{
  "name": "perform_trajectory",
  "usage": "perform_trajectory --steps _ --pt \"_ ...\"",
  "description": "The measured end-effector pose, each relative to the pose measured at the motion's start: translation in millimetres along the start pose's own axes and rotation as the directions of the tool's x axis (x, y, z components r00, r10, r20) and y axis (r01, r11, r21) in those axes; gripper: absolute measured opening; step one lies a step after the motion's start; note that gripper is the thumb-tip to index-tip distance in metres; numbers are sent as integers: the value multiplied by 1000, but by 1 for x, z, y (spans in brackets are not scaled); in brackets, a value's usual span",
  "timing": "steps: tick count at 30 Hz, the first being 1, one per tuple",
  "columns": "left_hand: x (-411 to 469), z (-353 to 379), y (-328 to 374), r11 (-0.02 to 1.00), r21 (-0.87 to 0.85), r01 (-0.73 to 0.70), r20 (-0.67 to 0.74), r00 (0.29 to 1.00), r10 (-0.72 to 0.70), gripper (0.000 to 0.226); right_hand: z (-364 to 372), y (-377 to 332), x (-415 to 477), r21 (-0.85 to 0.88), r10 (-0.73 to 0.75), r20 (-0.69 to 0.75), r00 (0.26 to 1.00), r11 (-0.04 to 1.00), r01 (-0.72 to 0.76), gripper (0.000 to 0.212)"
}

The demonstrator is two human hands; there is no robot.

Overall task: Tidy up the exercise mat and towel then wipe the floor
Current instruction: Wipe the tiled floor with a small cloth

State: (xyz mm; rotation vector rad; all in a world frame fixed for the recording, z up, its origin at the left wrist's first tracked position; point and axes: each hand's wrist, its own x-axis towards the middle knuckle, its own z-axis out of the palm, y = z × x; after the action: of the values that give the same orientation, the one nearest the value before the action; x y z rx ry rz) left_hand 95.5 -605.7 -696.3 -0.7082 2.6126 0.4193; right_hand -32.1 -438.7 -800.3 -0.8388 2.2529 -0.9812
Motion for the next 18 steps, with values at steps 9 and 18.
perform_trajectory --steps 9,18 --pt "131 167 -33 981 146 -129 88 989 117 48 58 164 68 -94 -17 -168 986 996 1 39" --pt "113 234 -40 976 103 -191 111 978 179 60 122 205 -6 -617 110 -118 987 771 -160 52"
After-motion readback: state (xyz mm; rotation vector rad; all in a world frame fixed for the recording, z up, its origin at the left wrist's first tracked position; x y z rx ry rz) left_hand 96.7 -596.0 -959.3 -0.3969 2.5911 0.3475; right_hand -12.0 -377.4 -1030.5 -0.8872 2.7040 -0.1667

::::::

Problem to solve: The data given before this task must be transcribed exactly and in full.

Exercise solution:
{
  "name": "perform_trajectory",
  "usage": "perform_trajectory --steps _ --pt \"_ ...\"",
  "description": "The measured end-effector pose, each relative to the pose measured at the motion's start: translation in millimetres along the start pose's own axes and rotation as the directions of the tool's x axis (x, y, z components r00, r10, r20) and y axis (r01, r11, r21) in those axes; gripper: absolute measured opening; step one lies a step after the motion's start; note that gripper is the thumb-tip to index-tip distance in metres; numbers are sent as integers: the value multiplied by 1000, but by 1 for x, z, y (spans in brackets are not scaled); in brackets, a value's usual span",
  "timing": "steps: tick count at 30 Hz, the first being 1, one per tuple",
  "columns": "left_hand: x (-411 to 469), z (-353 to 379), y (-328 to 374), r11 (-0.02 to 1.00), r21 (-0.87 to 0.85), r01 (-0.73 to 0.70), r20 (-0.67 to 0.74), r00 (0.29 to 1.00), r10 (-0.72 to 0.70), gripper (0.000 to 0.226); right_hand: z (-364 to 372), y (-377 to 332), x (-415 to 477), r21 (-0.85 to 0.88), r10 (-0.73 to 0.75), r20 (-0.69 to 0.75), r00 (0.26 to 1.00), r11 (-0.04 to 1.00), r01 (-0.72 to 0.76), gripper (0.000 to 0.212)"
}

The demonstrator is two human hands; there is no robot.

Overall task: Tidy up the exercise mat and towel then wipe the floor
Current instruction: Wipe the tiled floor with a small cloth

State: (xyz mm; rotation vector rad; all in a world frame fixed for the recording, z up, its origin at the left wrist's first tracked position; point and axes: each hand's wrist, its own x-axis towards the middle knuckle, its own z-axis out of the palm, y = z × x; after the action: of the values that give the same orientation, the one nearest the value before the action; x y z rx ry rz) left_hand 95.5 -605.7 -696.3 -0.7082 2.6126 0.4193; right_hand -32.1 -438.7 -800.3 -0.8388 2.2529 -0.9812
Motion for the next 18 steps, with values at steps 9 and 18.
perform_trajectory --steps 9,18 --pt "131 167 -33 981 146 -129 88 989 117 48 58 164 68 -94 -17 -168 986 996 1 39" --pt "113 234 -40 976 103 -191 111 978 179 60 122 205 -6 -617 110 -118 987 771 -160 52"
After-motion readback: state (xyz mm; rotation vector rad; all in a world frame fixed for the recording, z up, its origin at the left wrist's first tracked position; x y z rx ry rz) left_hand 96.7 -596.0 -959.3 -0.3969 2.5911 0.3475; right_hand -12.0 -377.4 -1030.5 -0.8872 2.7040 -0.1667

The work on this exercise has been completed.